Kadınların uğradığı hak ihlallerinin önüne bu konuda kitlelerle buluşan sanat yapıtları ve edebi eserleri alımlayarak ve irdeleyerek geçebiliriz.

Kadın imgesi deyince düşün dünyamda farkındalık yaratan, zihnimde iz bırakan isimler arasında başı çekenlerden ilki yönetmen Atıf Yılmaz Batıbeki’dir.

Şerif Gören, Yusuf Kurçenli, Erden Kıral gibi yönetmenler de kadın konulu yapıtlar üretmelerine rağmen Yılmaz 1980- 1989 yılları arasında en çok kadın filmleri çeken yönetmendir.

Bu yıllarda çektiği filmlerin 17 tanesinden 13’ünün odağında kadın ana figür olmuştur.

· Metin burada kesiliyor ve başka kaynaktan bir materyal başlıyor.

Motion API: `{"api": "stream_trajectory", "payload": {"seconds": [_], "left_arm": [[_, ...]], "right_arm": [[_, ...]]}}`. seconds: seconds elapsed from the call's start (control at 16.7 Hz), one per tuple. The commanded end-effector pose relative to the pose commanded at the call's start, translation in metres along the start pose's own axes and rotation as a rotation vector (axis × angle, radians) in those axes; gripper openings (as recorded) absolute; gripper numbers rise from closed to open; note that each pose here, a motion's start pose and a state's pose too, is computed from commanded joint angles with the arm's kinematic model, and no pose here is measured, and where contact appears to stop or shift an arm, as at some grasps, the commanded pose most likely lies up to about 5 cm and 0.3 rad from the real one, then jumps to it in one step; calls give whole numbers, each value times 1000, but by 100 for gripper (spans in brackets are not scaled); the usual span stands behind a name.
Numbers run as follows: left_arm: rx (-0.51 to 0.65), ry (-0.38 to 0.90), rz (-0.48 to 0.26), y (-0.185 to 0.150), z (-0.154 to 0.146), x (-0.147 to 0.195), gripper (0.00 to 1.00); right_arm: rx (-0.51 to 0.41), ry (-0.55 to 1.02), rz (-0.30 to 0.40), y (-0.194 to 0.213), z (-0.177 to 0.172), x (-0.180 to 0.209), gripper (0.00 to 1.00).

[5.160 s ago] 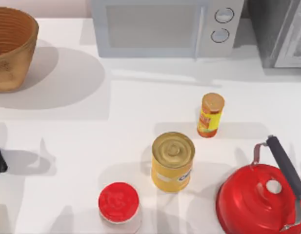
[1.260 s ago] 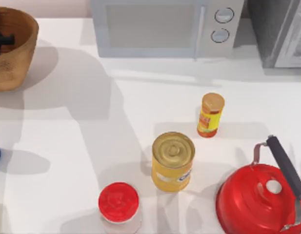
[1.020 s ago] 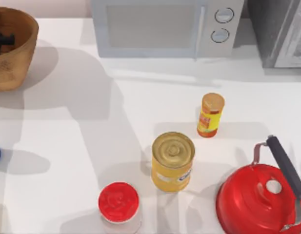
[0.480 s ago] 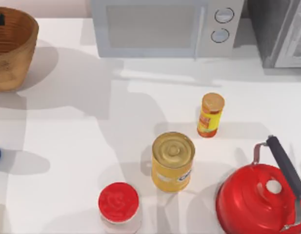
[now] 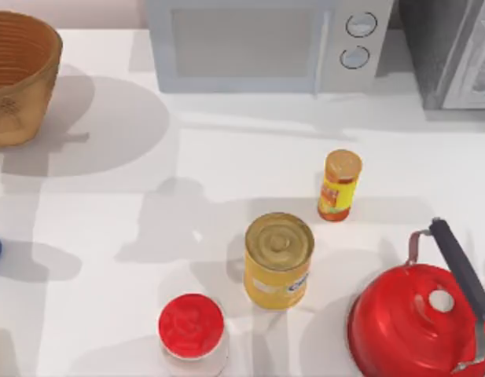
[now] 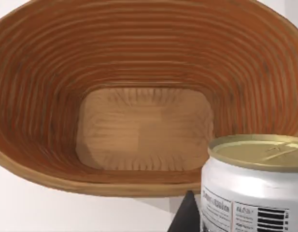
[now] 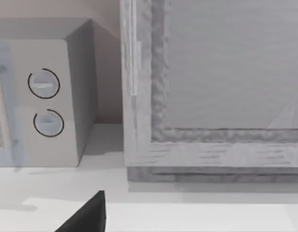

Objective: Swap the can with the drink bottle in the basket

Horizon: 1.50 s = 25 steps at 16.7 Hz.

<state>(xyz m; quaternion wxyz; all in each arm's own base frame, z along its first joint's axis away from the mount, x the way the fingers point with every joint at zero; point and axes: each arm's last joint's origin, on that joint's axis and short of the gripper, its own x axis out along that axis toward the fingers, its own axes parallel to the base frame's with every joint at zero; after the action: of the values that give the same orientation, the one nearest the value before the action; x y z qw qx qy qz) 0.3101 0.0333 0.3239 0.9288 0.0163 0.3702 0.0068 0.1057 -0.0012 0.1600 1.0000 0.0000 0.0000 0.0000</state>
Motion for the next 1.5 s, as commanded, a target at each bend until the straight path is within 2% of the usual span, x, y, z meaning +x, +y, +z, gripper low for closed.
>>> {"api": "stream_trajectory", "payload": {"seconds": [0.18,0.3,0.54,0.72,0.96,1.5], "left_arm": [[5,-197,6,-16,-60,-57,0],[3,-323,6,-24,-107,-77,0],[-9,-541,2,-34,-193,-75,0],[-21,-660,-6,-38,-234,-56,0],[-32,-751,-13,-40,-257,-38,0],[-33,-752,-22,-40,-256,-38,0]], "right_arm": [[0,0,0,0,0,0,100],[0,0,0,0,0,0,100],[0,0,0,0,0,0,100],[0,0,0,0,0,0,100],[0,0,0,0,0,0,100],[0,0,0,0,0,0,100]]}}
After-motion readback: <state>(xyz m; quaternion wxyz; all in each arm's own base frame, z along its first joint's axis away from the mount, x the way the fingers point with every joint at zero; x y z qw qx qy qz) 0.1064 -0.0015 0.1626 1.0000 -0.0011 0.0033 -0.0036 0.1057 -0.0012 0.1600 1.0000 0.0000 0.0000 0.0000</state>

80’li yıllarda çekilen şarkıcılı- türkücülü arabesk filmlerin (gişe filmleri) aksine yükselen feminist hareket dalgasıyla birlikte dönemin politik atmosferiyle ilişkili olarak kadın sorunlarını ele alır.

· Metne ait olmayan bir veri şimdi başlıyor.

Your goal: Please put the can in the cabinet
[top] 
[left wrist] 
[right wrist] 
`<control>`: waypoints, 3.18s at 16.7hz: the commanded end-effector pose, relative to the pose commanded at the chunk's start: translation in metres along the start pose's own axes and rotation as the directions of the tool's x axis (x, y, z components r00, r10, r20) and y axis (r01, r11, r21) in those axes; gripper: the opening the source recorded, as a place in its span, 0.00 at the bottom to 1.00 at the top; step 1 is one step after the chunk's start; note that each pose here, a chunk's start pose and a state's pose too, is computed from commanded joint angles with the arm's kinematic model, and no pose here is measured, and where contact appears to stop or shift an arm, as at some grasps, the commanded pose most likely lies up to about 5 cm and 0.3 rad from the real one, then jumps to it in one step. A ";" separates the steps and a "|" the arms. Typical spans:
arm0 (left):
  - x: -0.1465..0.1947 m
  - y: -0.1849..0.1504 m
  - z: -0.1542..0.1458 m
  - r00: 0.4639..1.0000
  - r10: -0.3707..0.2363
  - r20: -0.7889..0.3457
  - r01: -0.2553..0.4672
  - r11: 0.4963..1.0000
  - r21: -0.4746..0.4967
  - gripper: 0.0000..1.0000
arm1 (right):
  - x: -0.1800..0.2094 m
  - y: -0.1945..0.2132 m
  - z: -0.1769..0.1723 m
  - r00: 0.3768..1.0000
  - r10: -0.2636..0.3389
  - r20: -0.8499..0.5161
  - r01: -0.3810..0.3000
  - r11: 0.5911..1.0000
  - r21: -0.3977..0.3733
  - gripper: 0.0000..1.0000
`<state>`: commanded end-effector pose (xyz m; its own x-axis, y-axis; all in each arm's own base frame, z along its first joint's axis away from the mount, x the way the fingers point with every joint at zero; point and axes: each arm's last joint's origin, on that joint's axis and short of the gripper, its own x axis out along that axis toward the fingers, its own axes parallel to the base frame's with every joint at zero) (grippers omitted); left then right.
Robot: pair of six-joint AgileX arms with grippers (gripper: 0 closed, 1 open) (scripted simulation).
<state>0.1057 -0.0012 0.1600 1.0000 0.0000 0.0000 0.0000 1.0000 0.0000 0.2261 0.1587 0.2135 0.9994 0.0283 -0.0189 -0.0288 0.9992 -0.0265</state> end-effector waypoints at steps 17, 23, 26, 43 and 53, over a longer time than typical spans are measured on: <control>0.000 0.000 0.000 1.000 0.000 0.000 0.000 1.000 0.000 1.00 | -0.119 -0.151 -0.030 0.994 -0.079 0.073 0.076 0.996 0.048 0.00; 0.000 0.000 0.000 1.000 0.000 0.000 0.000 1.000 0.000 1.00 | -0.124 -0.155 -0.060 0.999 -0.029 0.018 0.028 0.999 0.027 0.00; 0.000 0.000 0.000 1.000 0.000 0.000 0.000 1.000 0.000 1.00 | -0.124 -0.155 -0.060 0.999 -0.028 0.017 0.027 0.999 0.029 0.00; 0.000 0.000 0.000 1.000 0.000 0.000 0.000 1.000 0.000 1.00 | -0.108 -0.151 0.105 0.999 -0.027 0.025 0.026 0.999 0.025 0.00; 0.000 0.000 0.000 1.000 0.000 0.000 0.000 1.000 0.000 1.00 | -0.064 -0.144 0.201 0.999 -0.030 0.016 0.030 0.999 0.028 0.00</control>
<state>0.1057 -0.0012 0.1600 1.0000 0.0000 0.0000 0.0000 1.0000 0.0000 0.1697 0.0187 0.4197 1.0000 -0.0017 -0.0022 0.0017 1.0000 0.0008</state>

Onun filmlerinde kadın; düşünen, başkaldıran, sevişen, çelişkileri olan, bireyselliğini keşfetmeye iştahlı bir varlıktır.

70’li yılların sonuna dek Türkiye Sinemasında iki çeşit kadın saf, masum, iyi yürekli, cinsel dürtüleri olmayan aile kızı diğeriyse yuva yıkan, şuh, ahlaki yozlaşma içindeki vamp kadındır. Atıf Yılmaz bu anlamda kalıpları yıkarak gerçek yaşama dokunan onun izlerini taşıyan kadın karakterler sundu izleyiciye.

Yeşilçam’ın uzun takma kirpikli, saçları krepeli, sulu gözlü kadınlarının aksine, aldatan, aldatılan, cinsel tabuları yıkan, haksızlığa uğradığı zaman koşullara boyun eğmeyen, çift başlı ahlâk silsilesiyle kıran kırana dövüşen kadını taşıdı beyazperdeye.

Eril nazar bağlamında bakıldığında bu kadın odaklı filmler kadın merkezli sorunları ele aldı, öznesi dişil bireydi elbette ama kadın bedeninin metalaştırılması, bedensel estetiğin, eril izleyicinin libidinal haz duyacağı şekilde görselleştirilmesi, kamera hareketleri, çerçeveleme gibi sinemasal teknikler, yakın çekimle kadının mahrem bölgelerinin teşhir edilmesi, cinsel dürtüleri uyandıracak sahneler, sado-mazoşizm, cinsel şiddet, eril fantezilerin çekici kılınması kısacası eril nazar paradigmasının ürünü olan bu yansıtmalar Atıf Yılmaz filmlerinin hepsine sirayet etmiştir.

Sinemada feminizm yansımalarını içeren kadın konulu filmler eril nazar paradigmasına olan karşı tavrın temsili olmasına rağmen klasik anlatı araçlarını kullanmaya devam ederek, odağına yerleştirdiği kadını cinsel bir ikona ve erotik bir imgeye dönüştürmeye devam ettiğini de görmekteyiz bu filmlerde.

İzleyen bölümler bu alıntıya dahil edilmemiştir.